### [Task goal]
With the first line as the start and the line containing "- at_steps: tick" as the end, write out every line of the records exactly.

Source records
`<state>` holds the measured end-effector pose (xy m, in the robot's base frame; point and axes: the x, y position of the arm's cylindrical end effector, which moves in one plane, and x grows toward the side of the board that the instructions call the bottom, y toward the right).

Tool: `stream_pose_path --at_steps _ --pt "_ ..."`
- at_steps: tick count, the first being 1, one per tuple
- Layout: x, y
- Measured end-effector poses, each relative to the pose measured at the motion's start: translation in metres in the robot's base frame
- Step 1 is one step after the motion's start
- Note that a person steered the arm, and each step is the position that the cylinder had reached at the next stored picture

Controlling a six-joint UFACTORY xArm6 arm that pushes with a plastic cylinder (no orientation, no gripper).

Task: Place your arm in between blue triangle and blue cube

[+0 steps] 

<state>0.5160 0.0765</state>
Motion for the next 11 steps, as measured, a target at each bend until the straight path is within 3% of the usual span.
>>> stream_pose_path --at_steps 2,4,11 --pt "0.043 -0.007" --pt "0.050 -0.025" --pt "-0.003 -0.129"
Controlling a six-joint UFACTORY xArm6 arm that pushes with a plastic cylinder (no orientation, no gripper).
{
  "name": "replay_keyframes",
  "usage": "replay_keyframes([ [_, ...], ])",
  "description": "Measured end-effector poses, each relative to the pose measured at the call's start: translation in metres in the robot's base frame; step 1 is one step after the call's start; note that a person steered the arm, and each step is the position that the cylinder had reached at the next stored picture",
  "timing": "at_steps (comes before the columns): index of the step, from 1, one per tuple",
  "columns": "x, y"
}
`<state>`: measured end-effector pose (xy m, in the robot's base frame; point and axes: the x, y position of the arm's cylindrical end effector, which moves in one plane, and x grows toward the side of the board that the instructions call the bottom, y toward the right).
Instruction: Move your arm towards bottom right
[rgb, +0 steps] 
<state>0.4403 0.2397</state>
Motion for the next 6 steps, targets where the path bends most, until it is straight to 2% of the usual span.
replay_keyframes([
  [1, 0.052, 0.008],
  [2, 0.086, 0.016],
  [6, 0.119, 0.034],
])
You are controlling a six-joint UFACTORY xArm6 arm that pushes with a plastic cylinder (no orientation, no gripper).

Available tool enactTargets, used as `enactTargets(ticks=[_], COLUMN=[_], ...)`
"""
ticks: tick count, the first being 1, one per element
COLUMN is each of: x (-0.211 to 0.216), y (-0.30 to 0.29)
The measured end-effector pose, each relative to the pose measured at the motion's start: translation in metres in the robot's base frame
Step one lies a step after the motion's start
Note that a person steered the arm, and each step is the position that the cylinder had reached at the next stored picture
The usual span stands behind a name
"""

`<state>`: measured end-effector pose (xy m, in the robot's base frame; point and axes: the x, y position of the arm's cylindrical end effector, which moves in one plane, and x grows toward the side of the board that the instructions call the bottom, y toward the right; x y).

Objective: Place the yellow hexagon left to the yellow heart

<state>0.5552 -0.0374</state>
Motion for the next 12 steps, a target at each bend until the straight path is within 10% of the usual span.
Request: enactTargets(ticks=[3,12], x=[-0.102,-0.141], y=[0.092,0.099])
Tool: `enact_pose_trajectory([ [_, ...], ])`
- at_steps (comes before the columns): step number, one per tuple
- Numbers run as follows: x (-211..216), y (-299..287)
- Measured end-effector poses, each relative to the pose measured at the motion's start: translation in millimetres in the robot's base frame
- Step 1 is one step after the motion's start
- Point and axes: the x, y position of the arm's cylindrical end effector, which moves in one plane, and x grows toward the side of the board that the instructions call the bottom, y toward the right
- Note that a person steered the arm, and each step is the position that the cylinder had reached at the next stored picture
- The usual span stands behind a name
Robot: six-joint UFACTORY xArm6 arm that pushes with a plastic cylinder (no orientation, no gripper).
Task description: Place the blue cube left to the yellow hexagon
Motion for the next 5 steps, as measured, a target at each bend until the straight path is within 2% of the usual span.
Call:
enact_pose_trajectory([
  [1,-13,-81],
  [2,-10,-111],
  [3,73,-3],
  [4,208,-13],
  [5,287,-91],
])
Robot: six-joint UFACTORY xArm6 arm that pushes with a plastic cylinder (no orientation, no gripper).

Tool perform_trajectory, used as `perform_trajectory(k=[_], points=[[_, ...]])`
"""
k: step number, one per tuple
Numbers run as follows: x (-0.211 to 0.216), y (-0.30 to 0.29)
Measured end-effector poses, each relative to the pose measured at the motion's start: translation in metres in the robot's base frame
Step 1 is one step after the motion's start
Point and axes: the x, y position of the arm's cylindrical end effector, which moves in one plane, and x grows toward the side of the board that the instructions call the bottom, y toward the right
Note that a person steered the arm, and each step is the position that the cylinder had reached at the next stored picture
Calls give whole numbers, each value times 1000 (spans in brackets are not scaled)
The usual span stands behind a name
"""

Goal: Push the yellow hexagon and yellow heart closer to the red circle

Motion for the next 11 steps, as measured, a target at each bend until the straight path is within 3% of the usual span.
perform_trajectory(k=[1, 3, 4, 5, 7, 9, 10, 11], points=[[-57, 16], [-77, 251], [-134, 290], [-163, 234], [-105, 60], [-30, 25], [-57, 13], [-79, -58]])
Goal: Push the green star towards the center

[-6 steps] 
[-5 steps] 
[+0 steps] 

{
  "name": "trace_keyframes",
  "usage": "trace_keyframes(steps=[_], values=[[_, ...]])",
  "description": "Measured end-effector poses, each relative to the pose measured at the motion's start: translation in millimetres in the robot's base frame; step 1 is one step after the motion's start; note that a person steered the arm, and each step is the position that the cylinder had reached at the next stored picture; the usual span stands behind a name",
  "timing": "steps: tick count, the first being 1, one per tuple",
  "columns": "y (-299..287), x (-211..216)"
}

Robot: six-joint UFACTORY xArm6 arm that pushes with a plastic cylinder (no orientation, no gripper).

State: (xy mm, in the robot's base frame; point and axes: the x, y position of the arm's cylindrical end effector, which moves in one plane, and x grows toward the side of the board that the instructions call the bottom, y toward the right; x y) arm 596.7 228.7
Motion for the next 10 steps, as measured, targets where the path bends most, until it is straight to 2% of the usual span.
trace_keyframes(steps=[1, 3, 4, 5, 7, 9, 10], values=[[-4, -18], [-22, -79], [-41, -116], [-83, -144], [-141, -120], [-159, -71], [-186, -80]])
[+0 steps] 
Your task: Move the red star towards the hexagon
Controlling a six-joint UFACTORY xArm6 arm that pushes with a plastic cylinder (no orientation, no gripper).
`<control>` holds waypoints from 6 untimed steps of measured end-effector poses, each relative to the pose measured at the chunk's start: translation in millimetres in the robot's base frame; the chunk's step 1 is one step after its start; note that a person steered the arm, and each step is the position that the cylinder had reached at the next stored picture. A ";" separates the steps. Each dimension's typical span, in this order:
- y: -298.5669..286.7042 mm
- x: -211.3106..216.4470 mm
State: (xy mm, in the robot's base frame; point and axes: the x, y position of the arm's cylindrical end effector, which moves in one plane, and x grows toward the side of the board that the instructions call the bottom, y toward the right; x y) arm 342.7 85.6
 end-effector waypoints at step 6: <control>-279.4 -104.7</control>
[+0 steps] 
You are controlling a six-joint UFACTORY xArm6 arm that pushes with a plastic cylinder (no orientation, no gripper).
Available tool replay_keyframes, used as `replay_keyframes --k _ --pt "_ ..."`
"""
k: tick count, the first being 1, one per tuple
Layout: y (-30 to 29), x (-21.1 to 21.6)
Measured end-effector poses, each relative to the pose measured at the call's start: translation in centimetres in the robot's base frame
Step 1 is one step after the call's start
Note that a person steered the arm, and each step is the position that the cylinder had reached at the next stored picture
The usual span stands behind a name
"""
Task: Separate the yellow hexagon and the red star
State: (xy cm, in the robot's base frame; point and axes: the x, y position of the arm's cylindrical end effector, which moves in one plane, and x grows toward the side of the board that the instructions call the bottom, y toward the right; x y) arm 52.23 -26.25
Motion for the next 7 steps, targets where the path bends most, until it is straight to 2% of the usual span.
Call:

### [Task response]
`<state>` holds the measured end-effector pose (xy m, in the robot's base frame; point and axes: the x, y position of the arm's cylindrical end effector, which moves in one plane, and x grows toward the side of the board that the instructions call the bottom, y toward the right).

Tool: `stream_pose_path --at_steps _ --pt "_ ..."`
- at_steps: tick count, the first being 1, one per tuple

Besides the given answer, there is nothing more to add.